• [WHAT THE TASK REQUIRES]: Below are some records. Return exactly the lines from the one containing "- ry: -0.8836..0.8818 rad" through the one containing "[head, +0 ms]", both included, and only those.

• [RECORDS FOR THE TASK]:
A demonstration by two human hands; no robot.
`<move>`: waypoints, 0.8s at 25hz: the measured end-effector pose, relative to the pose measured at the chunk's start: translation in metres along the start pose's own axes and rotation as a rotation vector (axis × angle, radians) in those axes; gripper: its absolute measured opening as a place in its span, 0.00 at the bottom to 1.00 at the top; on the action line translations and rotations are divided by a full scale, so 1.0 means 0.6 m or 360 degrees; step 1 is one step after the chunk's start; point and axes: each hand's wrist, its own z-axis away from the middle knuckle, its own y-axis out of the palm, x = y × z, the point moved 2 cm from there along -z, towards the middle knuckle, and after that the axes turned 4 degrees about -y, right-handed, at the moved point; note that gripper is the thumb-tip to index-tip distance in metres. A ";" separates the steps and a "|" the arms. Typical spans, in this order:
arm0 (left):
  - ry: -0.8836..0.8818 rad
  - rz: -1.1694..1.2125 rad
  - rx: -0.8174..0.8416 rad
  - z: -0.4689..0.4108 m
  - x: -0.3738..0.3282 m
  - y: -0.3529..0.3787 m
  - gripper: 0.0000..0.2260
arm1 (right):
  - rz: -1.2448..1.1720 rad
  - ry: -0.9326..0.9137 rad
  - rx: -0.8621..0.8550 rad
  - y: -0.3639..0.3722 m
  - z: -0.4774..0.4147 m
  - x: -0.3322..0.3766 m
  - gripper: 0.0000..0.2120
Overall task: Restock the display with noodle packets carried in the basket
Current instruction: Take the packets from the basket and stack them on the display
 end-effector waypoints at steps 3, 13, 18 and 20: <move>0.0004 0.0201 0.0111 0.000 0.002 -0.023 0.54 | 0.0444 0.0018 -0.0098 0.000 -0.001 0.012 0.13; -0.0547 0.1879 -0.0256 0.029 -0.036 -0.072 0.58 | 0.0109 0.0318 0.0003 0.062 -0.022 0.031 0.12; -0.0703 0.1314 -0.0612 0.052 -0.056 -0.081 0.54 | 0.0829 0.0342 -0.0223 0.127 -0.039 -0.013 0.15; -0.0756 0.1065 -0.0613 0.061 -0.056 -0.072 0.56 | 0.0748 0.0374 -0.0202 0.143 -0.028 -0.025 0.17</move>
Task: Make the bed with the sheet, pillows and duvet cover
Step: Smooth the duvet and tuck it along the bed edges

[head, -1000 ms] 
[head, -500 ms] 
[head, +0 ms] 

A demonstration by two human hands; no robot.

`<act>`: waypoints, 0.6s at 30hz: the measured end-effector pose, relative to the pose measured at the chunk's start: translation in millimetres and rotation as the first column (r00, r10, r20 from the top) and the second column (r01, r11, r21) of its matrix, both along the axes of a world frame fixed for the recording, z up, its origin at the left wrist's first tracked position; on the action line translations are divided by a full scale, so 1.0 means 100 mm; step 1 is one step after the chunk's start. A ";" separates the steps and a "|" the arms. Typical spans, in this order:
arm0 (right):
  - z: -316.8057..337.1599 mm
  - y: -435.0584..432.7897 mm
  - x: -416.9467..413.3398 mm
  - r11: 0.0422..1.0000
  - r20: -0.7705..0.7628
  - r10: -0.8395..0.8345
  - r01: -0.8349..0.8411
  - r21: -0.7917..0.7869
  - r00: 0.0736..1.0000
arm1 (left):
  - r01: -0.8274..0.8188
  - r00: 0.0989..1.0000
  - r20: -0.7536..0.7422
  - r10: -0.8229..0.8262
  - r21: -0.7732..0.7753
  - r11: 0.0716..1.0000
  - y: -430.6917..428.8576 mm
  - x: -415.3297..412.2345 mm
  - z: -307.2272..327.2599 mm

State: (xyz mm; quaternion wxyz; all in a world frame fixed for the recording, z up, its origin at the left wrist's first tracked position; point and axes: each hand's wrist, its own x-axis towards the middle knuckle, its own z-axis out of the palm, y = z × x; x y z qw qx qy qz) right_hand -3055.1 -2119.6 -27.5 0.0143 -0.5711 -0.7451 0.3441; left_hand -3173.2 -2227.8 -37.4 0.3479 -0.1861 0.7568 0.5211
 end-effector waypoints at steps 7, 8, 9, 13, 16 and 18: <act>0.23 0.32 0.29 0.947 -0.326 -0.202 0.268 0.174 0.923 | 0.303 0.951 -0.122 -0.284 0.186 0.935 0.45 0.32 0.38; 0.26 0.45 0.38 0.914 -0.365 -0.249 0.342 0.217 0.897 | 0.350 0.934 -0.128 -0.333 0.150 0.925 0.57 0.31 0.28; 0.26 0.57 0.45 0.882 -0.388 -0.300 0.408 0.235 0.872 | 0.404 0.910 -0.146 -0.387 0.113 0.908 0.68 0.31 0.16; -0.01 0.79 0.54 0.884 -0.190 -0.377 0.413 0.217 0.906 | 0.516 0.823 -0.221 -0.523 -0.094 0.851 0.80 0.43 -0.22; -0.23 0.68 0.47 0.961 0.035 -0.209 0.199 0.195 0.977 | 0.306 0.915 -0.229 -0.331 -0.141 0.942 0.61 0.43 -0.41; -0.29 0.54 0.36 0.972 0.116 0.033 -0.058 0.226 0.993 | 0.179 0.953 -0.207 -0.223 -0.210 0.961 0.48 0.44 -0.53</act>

• [ANSWER SPACE]:
  - ry: -0.8836..0.8818 rad
  - rz: -1.1694..1.2125 rad
  - rx: -0.8174..0.8416 rad
  - z: -0.4689..0.4108 m
  - x: -0.3738..0.3282 m
  - y: -0.3529..0.3787 m
  - gripper: 0.0000..0.2260
arm1 (right):
  - rz: -1.2448..1.1720 rad
  - ry: -0.9326..0.9137 rad
  - rx: -0.8621..0.8550 rad
  - y: -0.3639..0.3722 m
  - z: -0.4774..0.4147 m
  - x: -0.3322..0.3766 m
  - gripper: 0.0000..0.2120
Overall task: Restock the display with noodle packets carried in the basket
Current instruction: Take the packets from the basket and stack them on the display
 end-effector waypoints at steps 3, 13, 18 and 20: <move>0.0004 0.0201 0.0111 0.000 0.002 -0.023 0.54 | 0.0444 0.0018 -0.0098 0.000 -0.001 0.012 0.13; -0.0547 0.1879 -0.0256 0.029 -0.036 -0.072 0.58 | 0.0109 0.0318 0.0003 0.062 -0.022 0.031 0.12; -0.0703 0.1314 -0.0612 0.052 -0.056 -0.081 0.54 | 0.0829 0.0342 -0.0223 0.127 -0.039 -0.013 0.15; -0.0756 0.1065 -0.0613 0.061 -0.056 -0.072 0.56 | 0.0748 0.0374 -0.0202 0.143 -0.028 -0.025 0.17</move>
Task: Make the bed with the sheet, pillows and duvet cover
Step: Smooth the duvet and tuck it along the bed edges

[head, -1000 ms] 
[head, -500 ms] 
[head, +0 ms] 

This exercise requires no further answer.